»»

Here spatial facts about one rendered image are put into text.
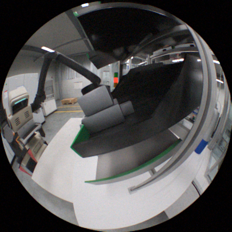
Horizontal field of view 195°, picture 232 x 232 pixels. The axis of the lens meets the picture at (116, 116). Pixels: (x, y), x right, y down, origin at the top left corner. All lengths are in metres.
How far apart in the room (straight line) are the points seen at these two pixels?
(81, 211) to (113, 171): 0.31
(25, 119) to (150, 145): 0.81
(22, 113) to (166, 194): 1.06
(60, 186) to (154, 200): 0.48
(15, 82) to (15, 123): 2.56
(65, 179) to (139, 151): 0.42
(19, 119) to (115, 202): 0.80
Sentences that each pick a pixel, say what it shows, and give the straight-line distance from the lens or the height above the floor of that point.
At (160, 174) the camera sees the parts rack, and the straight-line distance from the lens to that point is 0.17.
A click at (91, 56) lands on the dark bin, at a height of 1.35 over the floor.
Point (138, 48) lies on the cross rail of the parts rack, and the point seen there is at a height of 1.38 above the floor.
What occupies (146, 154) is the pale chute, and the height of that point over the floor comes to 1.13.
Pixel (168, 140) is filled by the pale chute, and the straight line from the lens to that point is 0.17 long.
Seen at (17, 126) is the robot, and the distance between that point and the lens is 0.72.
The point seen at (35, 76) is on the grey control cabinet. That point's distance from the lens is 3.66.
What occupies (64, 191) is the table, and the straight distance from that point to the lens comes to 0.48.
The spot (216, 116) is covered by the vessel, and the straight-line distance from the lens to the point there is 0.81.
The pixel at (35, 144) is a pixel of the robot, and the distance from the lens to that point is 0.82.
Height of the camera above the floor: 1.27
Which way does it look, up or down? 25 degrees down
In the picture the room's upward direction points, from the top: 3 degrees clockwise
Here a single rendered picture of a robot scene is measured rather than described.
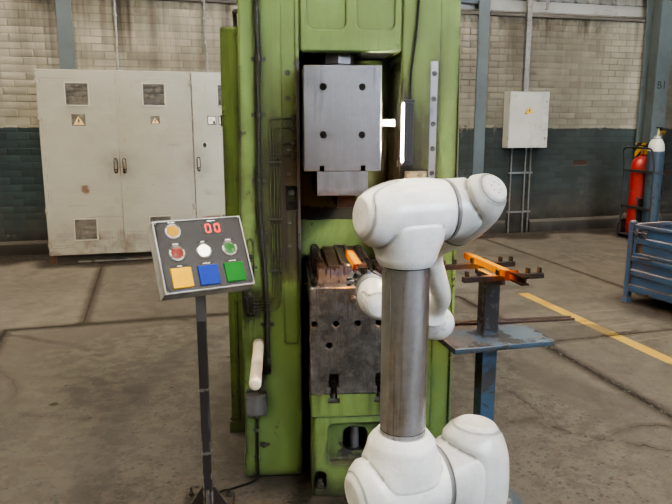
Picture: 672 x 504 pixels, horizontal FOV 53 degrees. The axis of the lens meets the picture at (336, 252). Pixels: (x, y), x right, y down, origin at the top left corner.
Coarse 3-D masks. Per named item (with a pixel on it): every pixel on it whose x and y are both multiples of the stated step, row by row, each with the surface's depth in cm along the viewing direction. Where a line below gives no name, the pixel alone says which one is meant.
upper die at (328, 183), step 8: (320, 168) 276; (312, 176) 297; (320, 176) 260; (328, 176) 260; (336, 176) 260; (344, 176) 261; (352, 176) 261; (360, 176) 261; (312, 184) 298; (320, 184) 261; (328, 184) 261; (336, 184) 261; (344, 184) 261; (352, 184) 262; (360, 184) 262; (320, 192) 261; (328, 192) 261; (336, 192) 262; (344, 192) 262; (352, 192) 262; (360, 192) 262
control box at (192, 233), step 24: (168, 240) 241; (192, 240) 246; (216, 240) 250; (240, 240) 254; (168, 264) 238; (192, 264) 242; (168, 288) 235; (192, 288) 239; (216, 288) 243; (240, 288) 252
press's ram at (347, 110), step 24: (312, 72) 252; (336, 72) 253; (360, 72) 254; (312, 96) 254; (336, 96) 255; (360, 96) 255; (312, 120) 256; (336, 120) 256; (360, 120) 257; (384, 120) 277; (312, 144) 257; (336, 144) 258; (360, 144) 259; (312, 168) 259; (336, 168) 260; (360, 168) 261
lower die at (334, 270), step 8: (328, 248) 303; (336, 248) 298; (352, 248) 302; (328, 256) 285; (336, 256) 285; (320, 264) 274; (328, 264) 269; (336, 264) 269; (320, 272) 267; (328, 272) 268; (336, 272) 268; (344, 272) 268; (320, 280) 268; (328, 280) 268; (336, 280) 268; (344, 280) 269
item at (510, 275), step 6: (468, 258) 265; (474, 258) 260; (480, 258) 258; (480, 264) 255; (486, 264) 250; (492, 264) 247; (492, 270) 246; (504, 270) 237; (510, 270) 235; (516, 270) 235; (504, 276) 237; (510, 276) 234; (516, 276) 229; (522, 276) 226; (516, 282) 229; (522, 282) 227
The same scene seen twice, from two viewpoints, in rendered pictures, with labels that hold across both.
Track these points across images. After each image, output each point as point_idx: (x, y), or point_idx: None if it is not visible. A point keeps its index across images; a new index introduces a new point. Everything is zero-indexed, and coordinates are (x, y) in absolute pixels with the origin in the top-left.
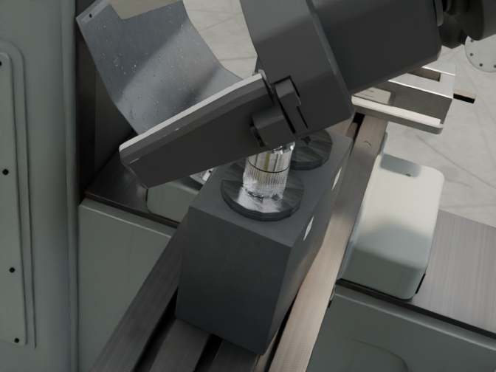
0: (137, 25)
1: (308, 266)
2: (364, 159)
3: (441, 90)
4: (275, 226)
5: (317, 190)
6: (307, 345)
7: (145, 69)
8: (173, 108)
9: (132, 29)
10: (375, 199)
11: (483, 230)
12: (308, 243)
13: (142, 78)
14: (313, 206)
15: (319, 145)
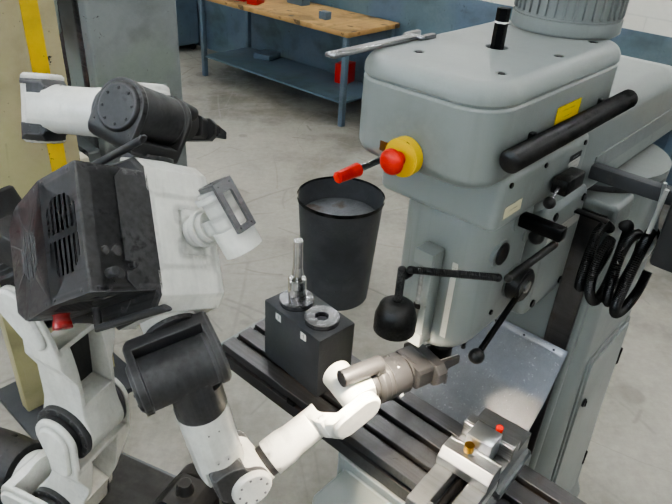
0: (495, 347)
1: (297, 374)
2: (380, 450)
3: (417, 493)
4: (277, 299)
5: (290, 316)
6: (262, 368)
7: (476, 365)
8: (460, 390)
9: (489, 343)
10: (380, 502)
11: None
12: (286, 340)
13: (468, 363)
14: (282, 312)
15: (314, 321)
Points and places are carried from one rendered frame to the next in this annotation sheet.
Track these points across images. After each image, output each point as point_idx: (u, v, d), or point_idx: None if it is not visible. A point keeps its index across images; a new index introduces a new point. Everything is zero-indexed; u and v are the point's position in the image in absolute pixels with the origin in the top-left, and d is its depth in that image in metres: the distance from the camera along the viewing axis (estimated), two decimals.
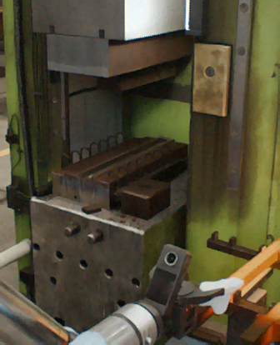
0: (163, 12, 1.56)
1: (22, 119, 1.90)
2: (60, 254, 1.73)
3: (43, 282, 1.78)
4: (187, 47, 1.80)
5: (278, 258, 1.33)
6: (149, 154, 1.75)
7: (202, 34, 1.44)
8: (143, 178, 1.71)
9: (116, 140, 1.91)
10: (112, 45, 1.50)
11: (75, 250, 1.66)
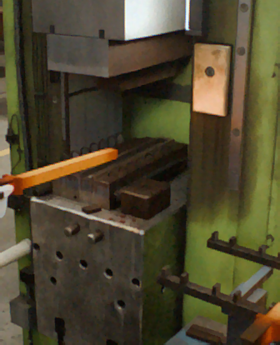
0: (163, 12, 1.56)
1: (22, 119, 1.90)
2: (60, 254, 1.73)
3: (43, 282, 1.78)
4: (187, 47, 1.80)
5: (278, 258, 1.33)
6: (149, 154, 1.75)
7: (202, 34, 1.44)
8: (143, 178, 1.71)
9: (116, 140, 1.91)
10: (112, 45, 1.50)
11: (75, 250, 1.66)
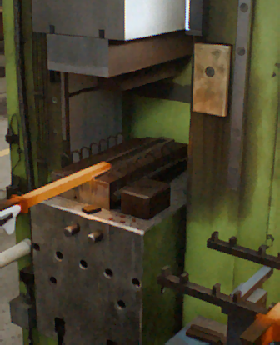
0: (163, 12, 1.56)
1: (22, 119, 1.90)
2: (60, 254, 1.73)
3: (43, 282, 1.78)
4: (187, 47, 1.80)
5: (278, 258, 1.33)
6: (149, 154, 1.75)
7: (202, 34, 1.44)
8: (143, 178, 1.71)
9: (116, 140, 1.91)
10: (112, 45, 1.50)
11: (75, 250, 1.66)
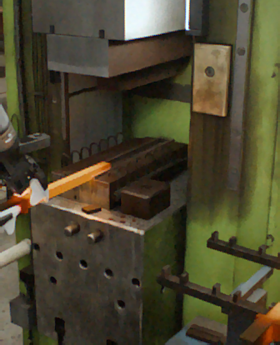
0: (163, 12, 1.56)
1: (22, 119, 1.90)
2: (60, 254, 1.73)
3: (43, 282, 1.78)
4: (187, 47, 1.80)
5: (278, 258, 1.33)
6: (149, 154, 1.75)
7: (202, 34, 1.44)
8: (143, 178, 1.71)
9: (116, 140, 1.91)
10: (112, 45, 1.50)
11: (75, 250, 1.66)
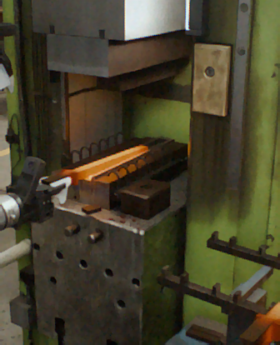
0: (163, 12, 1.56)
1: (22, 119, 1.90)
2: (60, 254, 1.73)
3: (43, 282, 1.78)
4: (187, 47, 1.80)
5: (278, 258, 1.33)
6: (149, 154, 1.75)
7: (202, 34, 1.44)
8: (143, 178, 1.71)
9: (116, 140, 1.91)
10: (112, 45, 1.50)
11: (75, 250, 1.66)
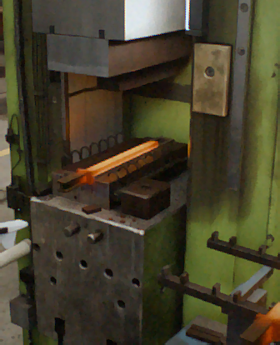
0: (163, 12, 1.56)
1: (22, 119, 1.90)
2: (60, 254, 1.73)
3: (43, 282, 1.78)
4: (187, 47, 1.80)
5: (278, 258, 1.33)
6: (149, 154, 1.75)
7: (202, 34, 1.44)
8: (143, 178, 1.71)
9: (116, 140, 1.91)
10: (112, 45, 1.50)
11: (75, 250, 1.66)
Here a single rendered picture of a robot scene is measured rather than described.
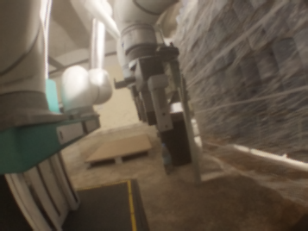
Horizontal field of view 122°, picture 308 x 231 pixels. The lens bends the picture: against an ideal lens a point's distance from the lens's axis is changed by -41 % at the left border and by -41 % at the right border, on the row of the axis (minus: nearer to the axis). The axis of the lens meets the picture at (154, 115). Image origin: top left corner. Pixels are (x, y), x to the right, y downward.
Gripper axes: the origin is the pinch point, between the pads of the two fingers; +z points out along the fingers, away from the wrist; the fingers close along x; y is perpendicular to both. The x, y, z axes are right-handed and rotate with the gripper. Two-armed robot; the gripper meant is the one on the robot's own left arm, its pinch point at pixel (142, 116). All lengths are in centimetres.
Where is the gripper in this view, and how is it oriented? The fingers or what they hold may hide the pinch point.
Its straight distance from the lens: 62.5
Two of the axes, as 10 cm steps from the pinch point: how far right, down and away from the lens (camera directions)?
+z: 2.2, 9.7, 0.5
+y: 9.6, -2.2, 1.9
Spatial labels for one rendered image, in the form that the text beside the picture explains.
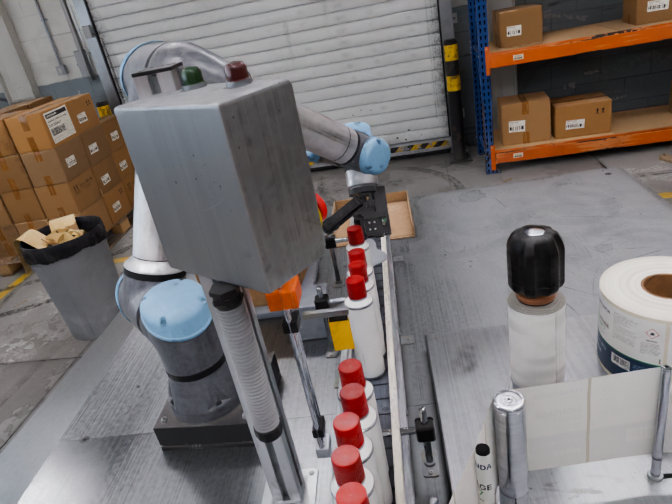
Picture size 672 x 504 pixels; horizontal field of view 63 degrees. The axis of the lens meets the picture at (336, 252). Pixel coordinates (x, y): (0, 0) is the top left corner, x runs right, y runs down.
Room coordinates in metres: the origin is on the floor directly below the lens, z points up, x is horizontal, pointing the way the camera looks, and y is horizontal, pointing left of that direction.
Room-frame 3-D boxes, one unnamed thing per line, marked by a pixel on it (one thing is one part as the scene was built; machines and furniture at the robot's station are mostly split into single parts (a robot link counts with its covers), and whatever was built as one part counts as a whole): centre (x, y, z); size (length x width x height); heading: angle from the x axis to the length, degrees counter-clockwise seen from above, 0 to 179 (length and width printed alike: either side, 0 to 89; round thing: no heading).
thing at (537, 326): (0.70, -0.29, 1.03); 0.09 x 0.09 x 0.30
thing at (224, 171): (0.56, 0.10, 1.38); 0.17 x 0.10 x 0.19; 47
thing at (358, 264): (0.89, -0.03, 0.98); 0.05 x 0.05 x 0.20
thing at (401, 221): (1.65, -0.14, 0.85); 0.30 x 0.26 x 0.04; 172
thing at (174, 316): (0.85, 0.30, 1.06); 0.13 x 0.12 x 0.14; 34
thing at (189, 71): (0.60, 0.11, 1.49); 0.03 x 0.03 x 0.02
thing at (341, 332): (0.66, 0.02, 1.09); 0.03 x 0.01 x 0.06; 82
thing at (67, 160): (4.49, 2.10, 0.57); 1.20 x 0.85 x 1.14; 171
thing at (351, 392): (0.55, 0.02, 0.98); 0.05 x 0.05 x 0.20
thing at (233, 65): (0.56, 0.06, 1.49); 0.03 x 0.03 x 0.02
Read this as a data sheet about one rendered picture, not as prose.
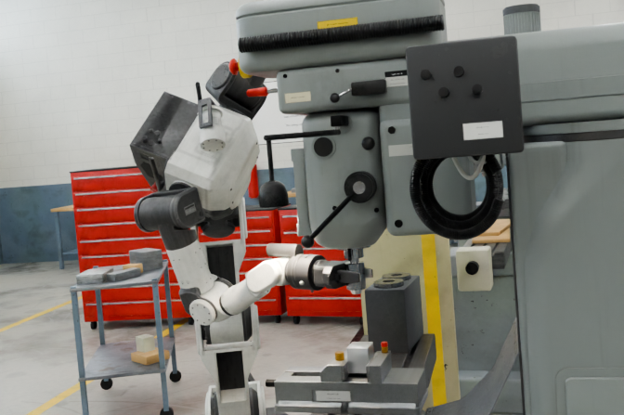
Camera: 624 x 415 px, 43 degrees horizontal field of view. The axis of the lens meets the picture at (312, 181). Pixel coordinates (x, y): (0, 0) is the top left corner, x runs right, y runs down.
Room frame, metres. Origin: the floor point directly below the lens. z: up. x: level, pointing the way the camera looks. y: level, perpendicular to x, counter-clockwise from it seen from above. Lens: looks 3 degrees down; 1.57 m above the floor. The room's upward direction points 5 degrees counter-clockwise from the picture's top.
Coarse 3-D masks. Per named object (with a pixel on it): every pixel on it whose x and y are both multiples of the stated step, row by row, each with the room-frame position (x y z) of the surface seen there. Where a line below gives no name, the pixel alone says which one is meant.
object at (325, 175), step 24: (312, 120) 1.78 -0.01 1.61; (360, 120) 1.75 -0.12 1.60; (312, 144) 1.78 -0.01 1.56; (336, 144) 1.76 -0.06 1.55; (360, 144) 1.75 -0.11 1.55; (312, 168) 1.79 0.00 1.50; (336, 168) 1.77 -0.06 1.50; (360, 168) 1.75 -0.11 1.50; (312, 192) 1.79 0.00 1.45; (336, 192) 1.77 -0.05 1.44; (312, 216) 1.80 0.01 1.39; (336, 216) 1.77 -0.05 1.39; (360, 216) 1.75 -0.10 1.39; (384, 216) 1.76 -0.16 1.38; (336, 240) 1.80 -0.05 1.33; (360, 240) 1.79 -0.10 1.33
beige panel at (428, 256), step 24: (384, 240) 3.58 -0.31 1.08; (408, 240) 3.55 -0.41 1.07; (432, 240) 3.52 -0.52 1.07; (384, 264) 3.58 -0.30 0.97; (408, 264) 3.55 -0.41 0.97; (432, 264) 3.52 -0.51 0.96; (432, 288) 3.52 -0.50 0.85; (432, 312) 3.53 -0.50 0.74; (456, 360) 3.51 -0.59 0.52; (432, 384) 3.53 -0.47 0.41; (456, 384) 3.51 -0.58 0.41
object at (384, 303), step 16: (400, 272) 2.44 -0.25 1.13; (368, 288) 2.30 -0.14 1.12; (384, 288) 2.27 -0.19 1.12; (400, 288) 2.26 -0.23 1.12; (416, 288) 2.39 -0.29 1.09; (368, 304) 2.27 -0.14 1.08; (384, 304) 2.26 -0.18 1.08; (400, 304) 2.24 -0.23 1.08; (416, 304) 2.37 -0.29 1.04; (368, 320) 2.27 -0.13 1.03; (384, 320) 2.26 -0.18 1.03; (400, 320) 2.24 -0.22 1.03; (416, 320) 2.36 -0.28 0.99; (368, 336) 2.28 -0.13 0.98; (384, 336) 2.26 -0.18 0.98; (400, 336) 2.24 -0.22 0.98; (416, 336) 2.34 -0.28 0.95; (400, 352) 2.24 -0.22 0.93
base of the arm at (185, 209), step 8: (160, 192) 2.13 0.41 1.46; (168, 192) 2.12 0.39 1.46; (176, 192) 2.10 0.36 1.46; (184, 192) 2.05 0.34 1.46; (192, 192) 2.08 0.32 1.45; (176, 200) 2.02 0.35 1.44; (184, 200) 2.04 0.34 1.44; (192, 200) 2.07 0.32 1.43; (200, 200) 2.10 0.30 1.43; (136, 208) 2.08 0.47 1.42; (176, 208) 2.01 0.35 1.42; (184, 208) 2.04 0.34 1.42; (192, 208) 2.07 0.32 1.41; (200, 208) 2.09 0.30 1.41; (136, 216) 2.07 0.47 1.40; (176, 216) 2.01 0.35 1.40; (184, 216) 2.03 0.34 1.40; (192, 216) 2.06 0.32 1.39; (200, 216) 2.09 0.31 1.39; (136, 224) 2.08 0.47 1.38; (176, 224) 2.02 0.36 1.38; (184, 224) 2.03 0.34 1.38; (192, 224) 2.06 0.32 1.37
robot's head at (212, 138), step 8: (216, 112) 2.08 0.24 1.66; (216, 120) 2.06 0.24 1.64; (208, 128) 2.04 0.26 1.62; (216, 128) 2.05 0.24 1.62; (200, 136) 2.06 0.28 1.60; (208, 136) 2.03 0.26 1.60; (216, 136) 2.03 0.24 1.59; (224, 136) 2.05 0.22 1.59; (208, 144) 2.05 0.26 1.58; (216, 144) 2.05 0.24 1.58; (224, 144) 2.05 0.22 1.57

««

▶ _TASK TO CARRY OUT_:
Set the pictures aside and reproduce exactly the lines above, from the line holding "2: (364, 159)" through the line holding "Points and places", both included, with nothing else.

▶ _EXERCISE RESPONSE_:
2: (364, 159)
3: (441, 90)
4: (275, 226)
5: (317, 190)
6: (307, 345)
7: (145, 69)
8: (173, 108)
9: (132, 29)
10: (375, 199)
11: (483, 230)
12: (308, 243)
13: (142, 78)
14: (313, 206)
15: (319, 145)
0: (495, 347)
1: (297, 374)
2: (380, 450)
3: (417, 493)
4: (277, 299)
5: (290, 316)
6: (262, 368)
7: (476, 365)
8: (460, 390)
9: (489, 343)
10: (380, 502)
11: None
12: (286, 340)
13: (468, 363)
14: (282, 312)
15: (314, 321)
Points and places are carried from one rendered frame to the next in this annotation sheet.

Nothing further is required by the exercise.